All pictures are to be dropped, and everything else in the data duplicated exactly.

-- -- --

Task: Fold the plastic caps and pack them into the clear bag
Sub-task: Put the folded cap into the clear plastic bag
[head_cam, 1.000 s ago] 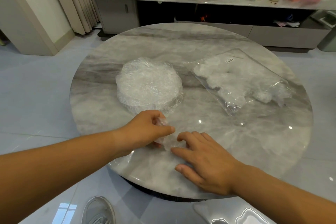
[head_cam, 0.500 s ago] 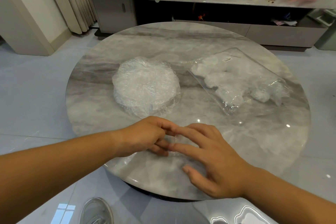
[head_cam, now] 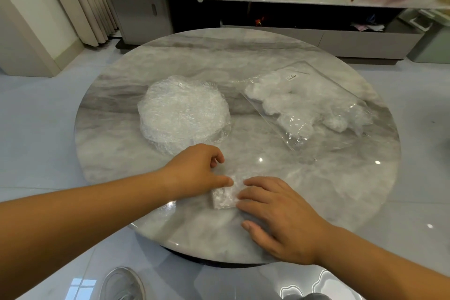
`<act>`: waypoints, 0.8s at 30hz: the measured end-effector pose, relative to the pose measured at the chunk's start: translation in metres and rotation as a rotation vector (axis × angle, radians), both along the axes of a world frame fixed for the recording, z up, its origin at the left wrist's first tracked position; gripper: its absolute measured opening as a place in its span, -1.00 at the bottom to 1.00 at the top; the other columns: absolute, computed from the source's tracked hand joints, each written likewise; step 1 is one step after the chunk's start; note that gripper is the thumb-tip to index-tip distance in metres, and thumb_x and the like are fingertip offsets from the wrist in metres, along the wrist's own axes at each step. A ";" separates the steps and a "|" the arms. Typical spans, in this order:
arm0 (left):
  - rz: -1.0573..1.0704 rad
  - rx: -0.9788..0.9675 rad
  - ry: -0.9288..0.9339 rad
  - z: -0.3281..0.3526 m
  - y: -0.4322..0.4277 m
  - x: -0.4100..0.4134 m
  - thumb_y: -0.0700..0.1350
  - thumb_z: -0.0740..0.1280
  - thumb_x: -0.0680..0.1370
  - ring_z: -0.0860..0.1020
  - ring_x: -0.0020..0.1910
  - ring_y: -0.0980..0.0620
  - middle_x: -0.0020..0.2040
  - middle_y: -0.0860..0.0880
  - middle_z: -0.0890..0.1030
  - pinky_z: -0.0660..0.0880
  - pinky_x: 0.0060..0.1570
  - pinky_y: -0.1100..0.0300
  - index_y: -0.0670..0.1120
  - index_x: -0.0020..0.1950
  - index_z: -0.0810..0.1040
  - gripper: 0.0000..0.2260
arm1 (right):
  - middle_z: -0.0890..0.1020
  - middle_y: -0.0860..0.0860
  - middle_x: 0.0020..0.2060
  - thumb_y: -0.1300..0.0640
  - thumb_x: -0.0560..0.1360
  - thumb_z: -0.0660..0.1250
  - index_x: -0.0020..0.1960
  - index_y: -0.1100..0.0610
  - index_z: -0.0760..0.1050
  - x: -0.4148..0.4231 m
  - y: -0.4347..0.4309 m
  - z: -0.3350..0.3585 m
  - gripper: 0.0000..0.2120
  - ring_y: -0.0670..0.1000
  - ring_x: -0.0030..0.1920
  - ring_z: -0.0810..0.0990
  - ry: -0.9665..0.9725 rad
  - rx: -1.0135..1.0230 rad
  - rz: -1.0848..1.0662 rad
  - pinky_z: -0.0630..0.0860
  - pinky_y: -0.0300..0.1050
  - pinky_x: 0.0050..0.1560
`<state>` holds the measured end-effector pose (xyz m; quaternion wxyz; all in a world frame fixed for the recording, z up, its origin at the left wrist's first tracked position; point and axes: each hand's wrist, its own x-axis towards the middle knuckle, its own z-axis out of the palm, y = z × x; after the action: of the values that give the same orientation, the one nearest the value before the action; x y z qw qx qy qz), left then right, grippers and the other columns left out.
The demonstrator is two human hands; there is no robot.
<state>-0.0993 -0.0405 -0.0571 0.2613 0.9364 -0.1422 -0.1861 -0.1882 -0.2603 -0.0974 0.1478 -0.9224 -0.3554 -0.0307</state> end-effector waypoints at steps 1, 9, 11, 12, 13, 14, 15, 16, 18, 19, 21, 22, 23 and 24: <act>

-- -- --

_Problem solution_
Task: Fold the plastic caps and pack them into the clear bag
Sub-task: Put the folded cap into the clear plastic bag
[head_cam, 1.000 s ago] 
[head_cam, 0.500 s ago] 
[head_cam, now] 
`<act>`: waypoints, 0.8s at 30hz: the measured end-effector pose, relative to the pose measured at the chunk's start: translation in metres and rotation as a rotation vector (axis × angle, radians), both along the axes of a world frame fixed for the recording, z up, its origin at the left wrist's first tracked position; gripper: its absolute measured opening as a place in its span, -1.00 at the bottom to 1.00 at the top; the other columns: absolute, computed from the source's tracked hand joints, each written likewise; step 1 is one step after the chunk's start; note that gripper is the thumb-tip to index-tip distance in metres, and thumb_x and the like are fingertip offsets from the wrist in metres, along the wrist's own axes at each step. A ";" separates the steps and a "|" the arms. Typical spans, in this order:
arm0 (left):
  - rz: -1.0573..1.0704 rad
  - rx: -0.9788..0.9675 rad
  - ry: -0.9288..0.9339 rad
  - z: -0.3281..0.3526 m
  - y: -0.4322..0.4277 m
  - x: -0.4100..0.4134 m
  - thumb_y: -0.0700..0.1350
  - thumb_z: -0.0740..0.1280
  - thumb_x: -0.0680..0.1370
  - ring_z: -0.0860..0.1020
  - ring_x: -0.0020..0.1910
  - ring_y: -0.0980..0.0620
  - middle_x: -0.0020..0.2040
  - middle_y: -0.0860..0.0880
  - middle_z: -0.0890..0.1030
  - pinky_z: -0.0660..0.0880
  - pinky_x: 0.0060..0.1570
  - pinky_y: -0.1100..0.0300
  - index_y: -0.0670..0.1120
  - index_x: -0.0020..0.1950
  - index_z: -0.0810..0.1040
  - gripper: 0.0000..0.2260
arm1 (right):
  - middle_z: -0.0890..0.1020
  - middle_y: -0.0860..0.0860
  - middle_x: 0.0020..0.2060
  - thumb_y: -0.1300..0.0640
  - thumb_x: -0.0560..0.1360
  - thumb_z: -0.0660..0.1250
  - index_x: -0.0020..0.1960
  - index_y: -0.1100..0.0610
  - index_z: -0.0760..0.1050
  - x: -0.4148..0.4231 m
  - y: -0.4347..0.4309 m
  - z: -0.3350..0.3585 m
  - gripper: 0.0000..0.2120
  - ring_y: -0.0670..0.1000
  - ring_x: -0.0030..0.1920
  - ring_z: -0.0810..0.0990
  - ry: -0.9665..0.9725 rad
  - rx: -1.0135..1.0230 rad
  - rz: -1.0848..1.0662 rad
  - pinky_z: -0.0630..0.0860
  - pinky_y: -0.0300..0.1050
  - pinky_x: 0.0050..0.1560
`<state>` holds the measured end-effector pose (xyz m; quaternion wxyz; all in a world frame fixed for the recording, z up, its origin at the left wrist's first tracked position; point and axes: each hand's wrist, its own x-axis towards the middle knuckle, its own z-axis out of the palm, y = z × x; after the action: of the values that give the same orientation, the one nearest the value before the action; x y z qw qx qy qz), left then right, grippers and the other columns left out.
The demonstrator is two human hands; there is no robot.
<state>-0.0993 -0.0405 -0.0571 0.2613 0.9364 -0.1422 -0.1861 -0.1882 -0.2603 -0.0974 0.1478 -0.9224 -0.3554 -0.0307</state> end-effector waypoints at steps 1, 9, 11, 12, 13, 14, 15, 16, 18, 19, 21, 22, 23 and 24: <act>

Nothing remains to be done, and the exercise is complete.